I had an arguement with her and told her if she would just own up to her crap (i said he gave me another name as well)that maybe we could work past it, she told me shes done with me **** me for accusing her and that she never has sex, not even with me.
When I came home from work she was pleasant enough, but I hd already started the 180 treatment, she didnt bring anything up and we barley spoke, yesterday same thing except she was being overly friendly, trying to engage me in conversation , trying to touch me. I very calmly told her i rather she didnt touch me. She didnt respond and I just went into another room with my son to play. We had to nring my son to karate that evening and she wanted to come. When she asked if we were taking seperate cars I just shrugged, she flipped out saying I wouldnt speak to her, wildly waving her arms and screaming at me as I pulled away (kids in my car). We did not speak the entire time at karate, she was busy chatting with other moms anyway. 
When we got home she made dinner, acting happy as can be, like nothing was wrong. Im still in 180 mode, and she doesnt know what to make of it. I had a great time joking with my kids and playing and avoiding her all evening. The 180 is getting to her already. When she breaks down and asks whats going on I mat tell her nothing, or ask her for a confesion. Not sure yet, shes been ****ing with my head so long it feels good to take control, observe her behavior and otherwise **** with her head. Im playing a game, but I was wondering if anyone had luck going this route? Once the spyware is on her cell phone I am considering leaking more vauge false info to see who she contacts afterard. Is making up the whole thig wrong on my part, im convinced shes cheating, and I think its with 5 or 6 men over the last 4 years.


----------



## brander (Oct 10, 2012)

I really think she would confess if she knew who I caught her with bt I didnt give a name so she doesnt know which guy to confess about. I hope its eating her alive inside. Maybe she will feel lke I feel all the time.


----------



## tom67 (Oct 2, 2012)

brander said:


> I really think she would confess if she knew who I caught her with bt I didnt give a name so she doesnt know which guy to confess about. I hope its eating her alive inside. Maybe she will feel lke I feel all the time.

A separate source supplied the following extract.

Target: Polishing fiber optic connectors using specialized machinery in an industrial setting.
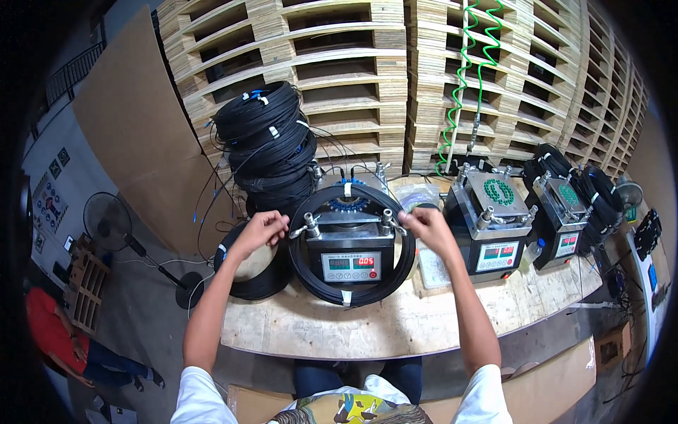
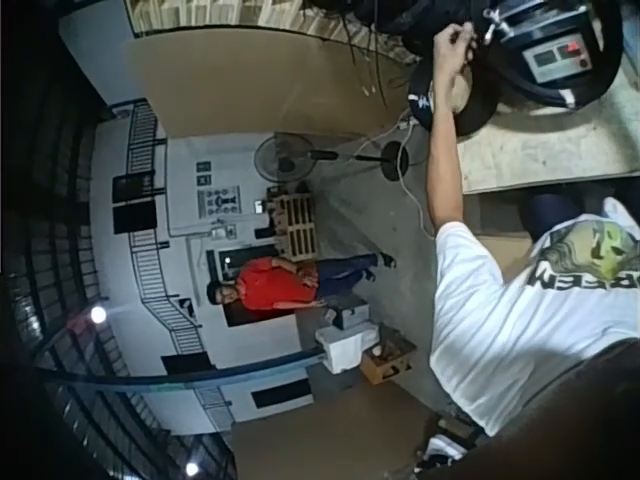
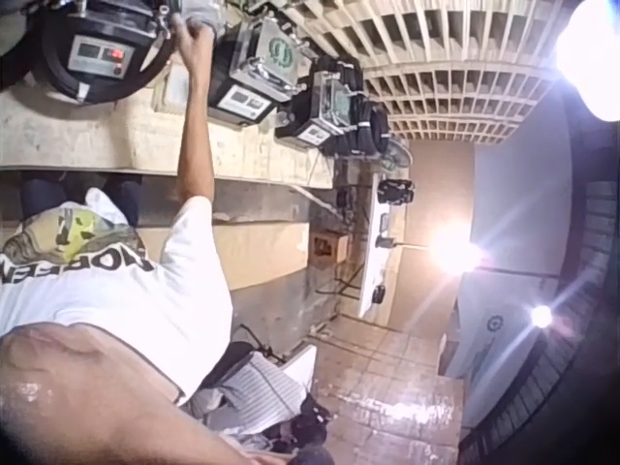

Just don't forget the 180 is for you. If she sees a more confident self assured you and comes back that's great but focus on you and the kid now, good luck.


----------



## SadandAngry (Aug 24, 2012)

yes, the 180 is not meant to manipulate her into doing what you want. If you think of it that way, you will fail miserably at it. It will be very obvious to her, and make you look pathetic.


----------



## brander (Oct 10, 2012)

HAHA yup I should have listened to my mother about the ex stripper thing. But she stopped about a year before we reunited. I totally understand the 180 is for me, but the effect it is having on her is unbeleivable. Im mentally preparing myself for the road ahead and distancing myself from her emotionally. But, I will admit that I like the way its messing with her and she went from total crazy cold ***** to happy touchy good girl as soon as I told her i was contacted by OM . WOW shes guilty as hell. All I want her confession for is closure. The 180 has calmed me already and I feel more in control over my actions and emotions. SO, has anyone gotten a confession by claiming they know ? Shes worried about it I can tell. I also took some key items out of the house today, things she will notice, hoping to get my point across. Im not looking for reconciliation, just truth, and the truth is hard to get. Yes I am being manipulative, yes I am lying, and I am keeping her in the dark.She deserves it, and I want answers so that I dont second guess the decision 5 years from now and get sucked back in. The most positive thing about it is no more fighting, and I feel better knowing that my eyes are wide open and im prepaed to move on.


----------



## brander (Oct 10, 2012)

As far as councling goes, I have tried to get her to go, she says that I have to go alone because nothing is wrong with her. I thnk shes afraid that her cheating will come out or her mental unstability will become apparent .So thats out, Im past the point where im looking to repair it and have decided to move on. The kids make it tough and I need to strike when it suits me. The custody case is the only important thing to me and I have to get that right the first time, which means after she goes back to work full time. Otherwise she just wont go back and then I wont have my children every night. That will turn into a huge emotional and financial loss for me. I want her to work to pay her bills, for her house that she likes to throw me out of and hold over my head. When she gets home i want that house to be quiet, empty, and sad because the kids are with me. Maybe she will be a better person after she loses everything because of her actions. Either way it wont matter to me.


----------



## PHTlump (Jun 2, 2010)

brander said:


> The 180 is getting to her already. When she breaks down and asks whats going on I mat tell her nothing, or ask her for a confesion.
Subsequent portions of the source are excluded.